Senin, 30 Desember 2024
Di tengah gemerlapnya dunia yang kadang memabukkan, ada suara lembut yang memanggil kita untuk melihat lebih dalam, melampaui yang fana. Dua bacaan Kitab Suci hari ini, 1 Yohanes 2:12-17 dan Lukas 2:36-40, mengalir seperti dua sungai yang bertemu, mengajarkan bagaimana hidup kita mesti diarahkan oleh terang yang tak pernah padam, yakni kasih kepada Allah yang abadi.
Bayangkan suasana ketika Yohanes menulis suratnya.

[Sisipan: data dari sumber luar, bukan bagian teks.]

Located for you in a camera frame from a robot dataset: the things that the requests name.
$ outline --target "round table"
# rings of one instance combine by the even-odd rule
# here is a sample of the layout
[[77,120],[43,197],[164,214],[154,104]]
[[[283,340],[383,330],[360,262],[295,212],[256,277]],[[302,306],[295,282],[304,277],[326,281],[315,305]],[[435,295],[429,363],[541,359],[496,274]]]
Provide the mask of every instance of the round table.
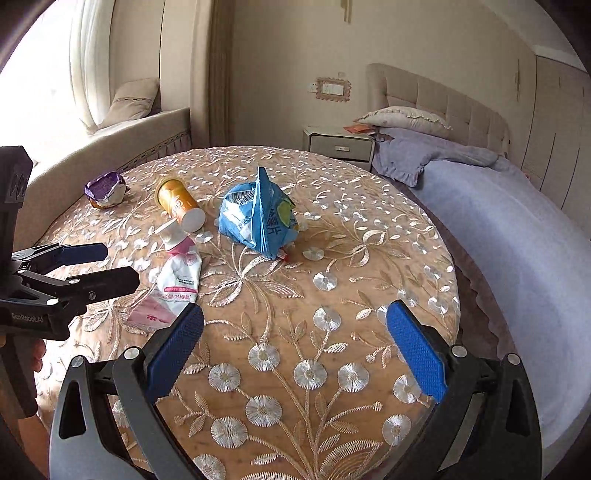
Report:
[[[286,260],[266,261],[217,232],[223,195],[254,181],[258,166],[295,203],[300,233]],[[67,341],[48,342],[37,375],[46,424],[72,357],[113,359],[148,339],[125,322],[168,257],[154,230],[169,217],[153,198],[163,177],[176,176],[207,214],[190,235],[203,258],[206,327],[157,404],[187,453],[210,480],[356,479],[399,456],[431,399],[385,327],[387,305],[403,299],[450,344],[459,327],[453,263],[428,216],[357,167],[279,148],[194,150],[124,176],[121,205],[97,210],[82,198],[41,240],[109,248],[104,261],[56,277],[126,265],[141,277],[134,295],[90,305]],[[147,468],[115,400],[124,442]]]

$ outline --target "white tube cap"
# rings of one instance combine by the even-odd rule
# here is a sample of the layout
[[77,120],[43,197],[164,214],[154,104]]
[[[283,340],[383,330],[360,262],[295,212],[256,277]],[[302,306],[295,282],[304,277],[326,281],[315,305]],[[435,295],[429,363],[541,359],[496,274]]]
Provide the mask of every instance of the white tube cap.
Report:
[[183,232],[180,225],[175,219],[166,222],[164,225],[159,227],[154,233],[159,234],[160,238],[164,242],[164,248],[172,250],[183,240],[187,238],[187,234]]

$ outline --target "white cup lid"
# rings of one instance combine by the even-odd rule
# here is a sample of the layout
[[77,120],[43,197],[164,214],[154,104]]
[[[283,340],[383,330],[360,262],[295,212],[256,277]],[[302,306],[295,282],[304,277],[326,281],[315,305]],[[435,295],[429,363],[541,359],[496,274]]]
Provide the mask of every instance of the white cup lid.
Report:
[[205,212],[201,208],[192,208],[184,214],[181,227],[187,233],[199,230],[205,223]]

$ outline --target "window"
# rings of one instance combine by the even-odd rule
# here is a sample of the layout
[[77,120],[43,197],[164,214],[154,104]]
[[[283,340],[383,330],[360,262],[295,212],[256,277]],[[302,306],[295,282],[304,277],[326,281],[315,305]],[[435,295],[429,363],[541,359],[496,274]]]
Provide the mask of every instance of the window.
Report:
[[57,0],[35,22],[0,73],[0,145],[23,145],[53,163],[87,142],[70,83],[76,0]]

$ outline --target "blue snack bag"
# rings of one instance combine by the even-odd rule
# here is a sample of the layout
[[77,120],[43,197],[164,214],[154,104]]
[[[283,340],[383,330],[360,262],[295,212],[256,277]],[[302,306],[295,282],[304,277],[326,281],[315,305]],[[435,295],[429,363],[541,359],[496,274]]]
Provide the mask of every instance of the blue snack bag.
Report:
[[277,258],[283,245],[293,242],[298,225],[295,204],[259,167],[256,182],[231,188],[220,207],[219,231],[268,258]]

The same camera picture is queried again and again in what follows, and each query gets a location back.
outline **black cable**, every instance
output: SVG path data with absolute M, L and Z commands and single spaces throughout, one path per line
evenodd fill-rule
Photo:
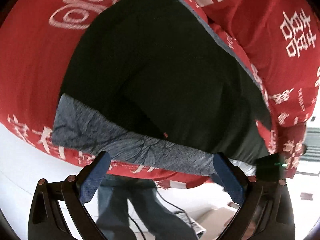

Komunitas kecil pengikut Kristus, tersembunyi di balik bayang-bayang dunia yang sering kali memusuhi mereka, sedang mencari kekuatan untuk terus bertahan. Yohanes, dengan kasih yang penuh kehangatan seorang bapa rohani, mengangkat pena dan menyampaikan nasihatnya. “Janganlah mengasihi dunia dan apa yang ada di dalamnya,” tulisnya, bukan dengan nada menghardik, melainkan seperti seorang ayah yang khawatir anak-anaknya akan tersesat.
Dunia yang dimaksud Yohanes bukanlah bumi yang indah, tempat bunga bermekaran dan langit membentang luas, melainkan sistem nilai yang membutakan kita dari Allah. Raymond E. Brown, dalam tafsirannya, menyebutkan bahwa Yohanes mengingatkan kita tentang dunia sebagai hal-hal yang membuat kita lupa akan panggilan sejati kita—untuk mengasihi Allah dan sesama.
Dunia ini menggoda dengan keinginan mata, nafsu daging, dan kesombongan. Namun, Yohanes tidak berhenti di sana. Ia juga memberi harapan, bahwa barang siapa yang tetap setia pada kehendak Allah, hidupnya akan bertahan selamanya.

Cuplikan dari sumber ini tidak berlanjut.